= Yunzhongzi =

Character from Fengshen Yanyi

Yunzhongzi (雲中子 (Yúnzhōngzǐ, Master of the Clouds)) is a character in the Chinese novel Fengshen Yanyi. He is a Daoist immortal who resides at Jade Pillar Cave (玉柱洞) on Mount South End (終南山).

==In Fengshen Yanyi==

Yunzhongzi first appears after Daji enters the court of Di Xin. He recognizes Daji as a fox spirit and goes to the Shang capital to warn the king about her. He presents Di Xin with a wooden sword and tells him that it can be used against the spirit. Di Xin places the sword in the palace, where it causes Daji to become ill. After Daji discovers the source of her illness, she persuades Di Xin to have the sword removed.

Yunzhongzi later encounters Ji Chang, the ruler of Zhou, after the birth of Leizhenzi. According to the novel, a violent storm occurs before the child is found, and Yunzhongzi takes him as his disciple. He names the child Leizhenzi and raises him on Mount South End.

Yunzhongzi gives Leizhenzi two magical apricots to eat, causing him to develop wings and acquire supernatural strength. He also gives him a weapon and teaches him how to use it. When Ji Chang is imprisoned at the Five Passes, Yunzhongzi sends Leizhenzi down the mountain to rescue him, but orders him to return afterward.

Later, Yunzhongzi summons Leizhenzi back to Yuzhu Cave and gives him a golden staff and further instruction in the use of his wings. He then sends Leizhenzi to Xiqi to assist King Wu and Jiang Ziya in the campaign against the Shang.

Yunzhongzi later takes part in the Zhou campaign against the Shang. At Juelong Ridge, he tells Wen Zhong that he has been sent by Randeng Daoren to await him. He summons eight Divine Fire Pillars (通天神火柱), arranged according to the Eight Trigrams, and uses them to trap Wen Zhong. He also uses Randeng's Purple Gold Bowl to prevent Wen Zhong from escaping.

When Jiang Ziya is trapped in Lü Yue's Plague Formation, Yunzhongzi comes to the Zhou camp and tells him that he will suffer a hundred-day ordeal. He gives Jiang Ziya protective talismans and a pill, and takes charge of the military seal while Jiang Ziya is unable to command the army.

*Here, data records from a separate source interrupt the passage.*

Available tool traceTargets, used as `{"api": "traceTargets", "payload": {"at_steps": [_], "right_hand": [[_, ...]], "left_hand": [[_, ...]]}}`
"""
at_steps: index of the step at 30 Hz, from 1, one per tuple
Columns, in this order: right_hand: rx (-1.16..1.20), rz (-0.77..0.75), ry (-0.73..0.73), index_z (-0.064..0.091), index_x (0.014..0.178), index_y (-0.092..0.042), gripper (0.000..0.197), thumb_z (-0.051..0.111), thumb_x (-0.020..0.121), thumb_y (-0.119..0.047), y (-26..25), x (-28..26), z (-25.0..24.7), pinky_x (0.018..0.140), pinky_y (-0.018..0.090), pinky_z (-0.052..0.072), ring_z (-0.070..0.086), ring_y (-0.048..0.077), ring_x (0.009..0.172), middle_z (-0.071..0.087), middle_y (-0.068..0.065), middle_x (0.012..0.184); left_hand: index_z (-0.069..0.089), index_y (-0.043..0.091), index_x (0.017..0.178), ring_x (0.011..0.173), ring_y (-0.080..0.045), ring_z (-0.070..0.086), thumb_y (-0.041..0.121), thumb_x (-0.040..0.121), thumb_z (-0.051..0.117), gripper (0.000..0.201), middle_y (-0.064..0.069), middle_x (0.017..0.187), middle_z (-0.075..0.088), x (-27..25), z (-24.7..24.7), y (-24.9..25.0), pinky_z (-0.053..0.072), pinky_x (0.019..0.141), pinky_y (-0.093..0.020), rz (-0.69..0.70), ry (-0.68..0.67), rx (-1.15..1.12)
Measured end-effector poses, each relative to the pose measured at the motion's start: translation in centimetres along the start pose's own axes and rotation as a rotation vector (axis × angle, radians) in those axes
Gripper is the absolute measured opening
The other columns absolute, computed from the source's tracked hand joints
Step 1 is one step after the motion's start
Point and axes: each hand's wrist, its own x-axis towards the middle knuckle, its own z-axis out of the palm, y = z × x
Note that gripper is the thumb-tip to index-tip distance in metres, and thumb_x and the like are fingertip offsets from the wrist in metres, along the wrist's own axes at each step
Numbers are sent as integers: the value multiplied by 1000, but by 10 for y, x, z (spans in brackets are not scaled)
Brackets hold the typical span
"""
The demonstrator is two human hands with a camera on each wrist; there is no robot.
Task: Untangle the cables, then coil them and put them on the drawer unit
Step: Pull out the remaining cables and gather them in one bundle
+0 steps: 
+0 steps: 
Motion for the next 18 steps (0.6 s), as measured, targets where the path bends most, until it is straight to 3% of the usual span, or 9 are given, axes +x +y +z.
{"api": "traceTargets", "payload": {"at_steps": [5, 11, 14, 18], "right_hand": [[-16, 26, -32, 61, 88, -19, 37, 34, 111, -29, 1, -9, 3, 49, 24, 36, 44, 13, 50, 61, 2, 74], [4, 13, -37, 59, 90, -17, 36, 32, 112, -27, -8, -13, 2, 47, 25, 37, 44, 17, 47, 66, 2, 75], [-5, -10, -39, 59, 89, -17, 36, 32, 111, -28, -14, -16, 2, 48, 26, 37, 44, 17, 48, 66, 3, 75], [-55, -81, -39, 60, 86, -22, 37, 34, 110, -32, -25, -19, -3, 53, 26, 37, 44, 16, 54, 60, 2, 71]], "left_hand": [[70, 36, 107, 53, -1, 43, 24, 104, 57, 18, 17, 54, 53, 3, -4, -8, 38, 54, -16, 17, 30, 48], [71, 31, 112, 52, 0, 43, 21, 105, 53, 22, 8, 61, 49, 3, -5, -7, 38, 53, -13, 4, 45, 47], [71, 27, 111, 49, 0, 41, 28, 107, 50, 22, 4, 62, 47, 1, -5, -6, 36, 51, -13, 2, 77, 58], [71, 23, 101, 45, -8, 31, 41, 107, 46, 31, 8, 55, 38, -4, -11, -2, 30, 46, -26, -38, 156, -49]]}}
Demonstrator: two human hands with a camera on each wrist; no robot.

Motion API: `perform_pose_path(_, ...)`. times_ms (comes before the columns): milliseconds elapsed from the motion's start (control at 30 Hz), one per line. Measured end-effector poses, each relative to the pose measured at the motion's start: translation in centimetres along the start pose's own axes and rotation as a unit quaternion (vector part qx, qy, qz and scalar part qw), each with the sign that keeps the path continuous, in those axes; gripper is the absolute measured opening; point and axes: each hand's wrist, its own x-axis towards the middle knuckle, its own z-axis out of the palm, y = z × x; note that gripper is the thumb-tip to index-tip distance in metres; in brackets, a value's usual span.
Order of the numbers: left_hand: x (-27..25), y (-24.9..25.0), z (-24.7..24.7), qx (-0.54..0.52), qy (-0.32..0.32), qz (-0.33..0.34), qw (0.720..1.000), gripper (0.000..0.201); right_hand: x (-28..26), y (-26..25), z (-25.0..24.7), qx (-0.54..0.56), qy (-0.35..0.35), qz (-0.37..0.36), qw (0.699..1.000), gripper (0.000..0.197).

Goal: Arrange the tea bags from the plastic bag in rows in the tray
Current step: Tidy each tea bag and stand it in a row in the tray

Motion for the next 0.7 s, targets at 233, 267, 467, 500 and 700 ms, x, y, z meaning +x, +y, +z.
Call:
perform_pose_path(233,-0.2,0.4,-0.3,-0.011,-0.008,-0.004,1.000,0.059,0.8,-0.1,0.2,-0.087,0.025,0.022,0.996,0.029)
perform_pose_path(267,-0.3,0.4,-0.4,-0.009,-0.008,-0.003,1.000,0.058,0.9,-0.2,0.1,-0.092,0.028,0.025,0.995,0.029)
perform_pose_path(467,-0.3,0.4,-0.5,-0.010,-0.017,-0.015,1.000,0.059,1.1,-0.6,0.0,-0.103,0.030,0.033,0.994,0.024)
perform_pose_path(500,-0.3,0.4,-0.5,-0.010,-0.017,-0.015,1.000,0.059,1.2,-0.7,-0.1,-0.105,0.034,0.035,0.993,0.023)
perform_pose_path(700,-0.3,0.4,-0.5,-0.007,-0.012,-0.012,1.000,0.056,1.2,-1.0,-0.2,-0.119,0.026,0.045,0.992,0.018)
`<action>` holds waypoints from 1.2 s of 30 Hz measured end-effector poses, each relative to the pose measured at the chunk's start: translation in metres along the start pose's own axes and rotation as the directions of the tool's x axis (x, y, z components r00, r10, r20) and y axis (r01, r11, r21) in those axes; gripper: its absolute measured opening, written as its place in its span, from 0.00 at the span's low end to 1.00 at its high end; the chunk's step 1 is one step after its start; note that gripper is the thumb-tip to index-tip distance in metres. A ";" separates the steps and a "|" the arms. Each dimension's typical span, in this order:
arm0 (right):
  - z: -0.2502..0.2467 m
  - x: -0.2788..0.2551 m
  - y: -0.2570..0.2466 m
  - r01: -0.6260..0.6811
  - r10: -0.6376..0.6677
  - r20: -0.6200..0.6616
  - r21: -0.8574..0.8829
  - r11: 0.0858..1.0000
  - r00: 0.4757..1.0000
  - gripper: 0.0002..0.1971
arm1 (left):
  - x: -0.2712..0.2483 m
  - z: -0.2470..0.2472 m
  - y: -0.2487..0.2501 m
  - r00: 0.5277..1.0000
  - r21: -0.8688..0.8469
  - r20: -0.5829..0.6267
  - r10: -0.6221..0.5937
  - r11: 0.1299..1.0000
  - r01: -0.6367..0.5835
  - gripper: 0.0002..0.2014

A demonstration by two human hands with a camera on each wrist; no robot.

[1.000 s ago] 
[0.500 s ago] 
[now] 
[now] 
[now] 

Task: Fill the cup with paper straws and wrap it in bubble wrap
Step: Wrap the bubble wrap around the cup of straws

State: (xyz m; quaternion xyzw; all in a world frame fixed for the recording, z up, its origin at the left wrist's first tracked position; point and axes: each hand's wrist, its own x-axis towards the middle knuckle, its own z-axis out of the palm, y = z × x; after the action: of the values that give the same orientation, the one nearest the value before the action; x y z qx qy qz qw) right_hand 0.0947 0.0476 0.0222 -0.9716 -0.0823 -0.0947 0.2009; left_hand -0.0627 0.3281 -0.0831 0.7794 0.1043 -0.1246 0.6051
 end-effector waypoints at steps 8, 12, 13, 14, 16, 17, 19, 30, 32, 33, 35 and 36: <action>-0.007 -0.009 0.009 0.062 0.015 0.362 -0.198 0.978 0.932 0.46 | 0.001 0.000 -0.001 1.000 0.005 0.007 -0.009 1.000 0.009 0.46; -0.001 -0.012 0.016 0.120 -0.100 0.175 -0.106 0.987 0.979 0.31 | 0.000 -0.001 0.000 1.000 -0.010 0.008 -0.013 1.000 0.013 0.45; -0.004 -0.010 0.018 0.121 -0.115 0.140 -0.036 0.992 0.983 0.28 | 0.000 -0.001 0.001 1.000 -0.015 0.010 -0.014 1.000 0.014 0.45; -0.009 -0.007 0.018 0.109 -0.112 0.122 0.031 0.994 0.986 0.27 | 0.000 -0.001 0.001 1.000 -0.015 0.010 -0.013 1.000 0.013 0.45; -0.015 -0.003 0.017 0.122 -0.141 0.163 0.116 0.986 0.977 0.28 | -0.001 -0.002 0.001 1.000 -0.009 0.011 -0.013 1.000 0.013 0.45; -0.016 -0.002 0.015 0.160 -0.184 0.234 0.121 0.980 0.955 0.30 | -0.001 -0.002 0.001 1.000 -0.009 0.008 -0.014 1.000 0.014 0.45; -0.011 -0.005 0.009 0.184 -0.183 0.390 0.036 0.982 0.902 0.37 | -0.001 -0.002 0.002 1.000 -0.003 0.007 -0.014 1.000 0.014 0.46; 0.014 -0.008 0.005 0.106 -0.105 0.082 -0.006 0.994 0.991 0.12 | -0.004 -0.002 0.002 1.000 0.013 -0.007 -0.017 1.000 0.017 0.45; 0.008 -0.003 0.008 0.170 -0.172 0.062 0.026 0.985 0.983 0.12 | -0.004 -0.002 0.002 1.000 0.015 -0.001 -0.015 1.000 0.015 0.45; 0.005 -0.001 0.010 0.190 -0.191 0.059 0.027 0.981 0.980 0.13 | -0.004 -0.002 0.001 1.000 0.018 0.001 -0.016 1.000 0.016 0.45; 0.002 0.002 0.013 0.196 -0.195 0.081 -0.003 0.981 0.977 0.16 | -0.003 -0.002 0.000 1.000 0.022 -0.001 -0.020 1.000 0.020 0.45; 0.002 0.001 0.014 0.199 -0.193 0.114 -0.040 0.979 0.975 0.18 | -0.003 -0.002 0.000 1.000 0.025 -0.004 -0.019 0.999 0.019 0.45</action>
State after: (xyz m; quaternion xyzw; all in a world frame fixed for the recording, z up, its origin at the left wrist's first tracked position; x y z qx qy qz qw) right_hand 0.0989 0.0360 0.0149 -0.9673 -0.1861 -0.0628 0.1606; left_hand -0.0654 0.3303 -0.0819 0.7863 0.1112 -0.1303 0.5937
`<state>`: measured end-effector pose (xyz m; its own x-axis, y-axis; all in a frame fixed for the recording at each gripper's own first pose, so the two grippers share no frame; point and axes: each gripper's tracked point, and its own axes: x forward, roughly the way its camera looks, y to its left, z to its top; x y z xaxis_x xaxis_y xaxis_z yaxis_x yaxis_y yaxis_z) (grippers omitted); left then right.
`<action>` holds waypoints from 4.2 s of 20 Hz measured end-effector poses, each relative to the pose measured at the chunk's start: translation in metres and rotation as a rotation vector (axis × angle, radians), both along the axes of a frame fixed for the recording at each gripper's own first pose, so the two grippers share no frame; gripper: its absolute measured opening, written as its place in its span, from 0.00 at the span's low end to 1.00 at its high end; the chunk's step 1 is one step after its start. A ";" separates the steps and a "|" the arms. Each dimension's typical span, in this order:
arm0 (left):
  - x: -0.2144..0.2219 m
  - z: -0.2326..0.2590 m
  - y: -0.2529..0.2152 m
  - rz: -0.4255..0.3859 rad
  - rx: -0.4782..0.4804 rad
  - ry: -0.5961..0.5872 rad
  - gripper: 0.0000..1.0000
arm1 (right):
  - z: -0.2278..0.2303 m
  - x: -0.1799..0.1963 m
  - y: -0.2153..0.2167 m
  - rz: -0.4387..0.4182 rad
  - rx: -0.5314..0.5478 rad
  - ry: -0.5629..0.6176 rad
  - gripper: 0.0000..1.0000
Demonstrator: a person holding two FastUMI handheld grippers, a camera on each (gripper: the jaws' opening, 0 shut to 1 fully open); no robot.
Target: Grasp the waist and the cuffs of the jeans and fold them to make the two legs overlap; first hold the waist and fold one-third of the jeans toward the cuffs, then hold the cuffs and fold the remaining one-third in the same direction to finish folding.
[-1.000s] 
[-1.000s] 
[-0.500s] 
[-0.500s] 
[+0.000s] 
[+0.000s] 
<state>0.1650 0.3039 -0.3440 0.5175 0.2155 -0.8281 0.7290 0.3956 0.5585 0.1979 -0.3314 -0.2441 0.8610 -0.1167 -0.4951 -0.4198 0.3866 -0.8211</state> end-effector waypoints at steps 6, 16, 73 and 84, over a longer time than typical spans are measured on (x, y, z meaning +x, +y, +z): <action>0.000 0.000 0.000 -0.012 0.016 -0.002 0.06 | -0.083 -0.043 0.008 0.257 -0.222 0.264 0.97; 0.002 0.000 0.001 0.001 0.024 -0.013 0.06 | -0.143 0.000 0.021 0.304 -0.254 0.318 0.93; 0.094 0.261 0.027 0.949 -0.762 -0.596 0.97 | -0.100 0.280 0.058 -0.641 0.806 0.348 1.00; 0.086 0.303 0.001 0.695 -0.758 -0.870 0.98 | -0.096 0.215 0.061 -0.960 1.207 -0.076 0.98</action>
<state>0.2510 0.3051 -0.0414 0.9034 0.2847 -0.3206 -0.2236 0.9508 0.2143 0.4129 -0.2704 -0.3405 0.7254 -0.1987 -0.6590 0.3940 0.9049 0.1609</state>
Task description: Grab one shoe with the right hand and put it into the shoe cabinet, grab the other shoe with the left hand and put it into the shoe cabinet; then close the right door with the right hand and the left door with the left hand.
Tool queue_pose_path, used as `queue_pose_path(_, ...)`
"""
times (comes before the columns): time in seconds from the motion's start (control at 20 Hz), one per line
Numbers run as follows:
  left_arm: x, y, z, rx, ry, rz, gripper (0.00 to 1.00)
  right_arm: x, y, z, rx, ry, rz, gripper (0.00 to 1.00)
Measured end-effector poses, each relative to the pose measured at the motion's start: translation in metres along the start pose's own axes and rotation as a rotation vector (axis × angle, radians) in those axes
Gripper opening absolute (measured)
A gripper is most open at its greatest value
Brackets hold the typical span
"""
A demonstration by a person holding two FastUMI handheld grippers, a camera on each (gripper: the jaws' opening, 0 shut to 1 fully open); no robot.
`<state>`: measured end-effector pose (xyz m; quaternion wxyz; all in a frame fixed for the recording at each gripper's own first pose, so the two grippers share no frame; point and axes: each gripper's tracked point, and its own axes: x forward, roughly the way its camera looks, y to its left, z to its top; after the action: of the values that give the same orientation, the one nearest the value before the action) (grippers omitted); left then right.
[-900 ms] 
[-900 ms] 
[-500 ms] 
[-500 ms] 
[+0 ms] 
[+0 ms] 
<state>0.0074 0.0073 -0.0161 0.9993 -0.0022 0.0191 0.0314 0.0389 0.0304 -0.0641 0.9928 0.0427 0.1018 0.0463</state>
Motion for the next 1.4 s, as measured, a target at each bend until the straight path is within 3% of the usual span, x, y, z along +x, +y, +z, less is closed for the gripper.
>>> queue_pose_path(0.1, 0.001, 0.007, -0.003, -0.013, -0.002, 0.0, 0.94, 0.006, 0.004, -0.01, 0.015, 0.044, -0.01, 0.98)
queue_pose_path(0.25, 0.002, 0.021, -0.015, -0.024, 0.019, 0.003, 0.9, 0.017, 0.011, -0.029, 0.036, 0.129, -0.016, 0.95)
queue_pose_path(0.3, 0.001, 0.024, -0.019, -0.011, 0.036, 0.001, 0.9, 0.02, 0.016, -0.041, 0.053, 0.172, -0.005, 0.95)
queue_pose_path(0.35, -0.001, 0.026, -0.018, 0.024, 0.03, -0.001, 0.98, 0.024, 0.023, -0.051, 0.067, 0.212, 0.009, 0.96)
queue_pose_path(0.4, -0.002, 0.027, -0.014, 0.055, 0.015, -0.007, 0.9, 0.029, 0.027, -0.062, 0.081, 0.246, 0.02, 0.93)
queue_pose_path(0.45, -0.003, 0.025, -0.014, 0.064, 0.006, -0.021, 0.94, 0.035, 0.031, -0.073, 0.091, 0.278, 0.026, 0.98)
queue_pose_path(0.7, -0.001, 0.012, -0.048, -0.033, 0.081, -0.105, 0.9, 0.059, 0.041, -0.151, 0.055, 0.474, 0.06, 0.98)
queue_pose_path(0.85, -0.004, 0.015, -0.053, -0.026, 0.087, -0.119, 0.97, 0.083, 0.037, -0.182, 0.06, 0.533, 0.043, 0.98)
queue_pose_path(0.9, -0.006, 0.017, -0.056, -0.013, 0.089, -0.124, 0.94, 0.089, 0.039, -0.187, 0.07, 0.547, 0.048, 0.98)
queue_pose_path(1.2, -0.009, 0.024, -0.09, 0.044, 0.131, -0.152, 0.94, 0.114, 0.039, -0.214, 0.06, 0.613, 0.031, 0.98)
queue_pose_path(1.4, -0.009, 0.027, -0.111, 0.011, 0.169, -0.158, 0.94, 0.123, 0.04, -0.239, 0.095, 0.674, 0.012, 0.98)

Yunzhongzi later participates in the battle at the Ten Thousand Immortals Formation, entering the formation alongside other Daoist immortals. The novel describes his sword as being “like a rainbow”.

==Interpretation==
Scholar Gao Zhenhong discusses Yunzhongzi and Lu Ya Daoren as figures associated with Chanjiao. He notes that the novel does not explicitly identify either of them as disciples of Yuanshi Tianzun. Gao instead connects them with Chanjiao through their places of cultivation, Zhongnan Mountain for Yunzhongzi and Kunlun Mountain for Lu Ya, which he regards as places associated with Chanjiao practitioners.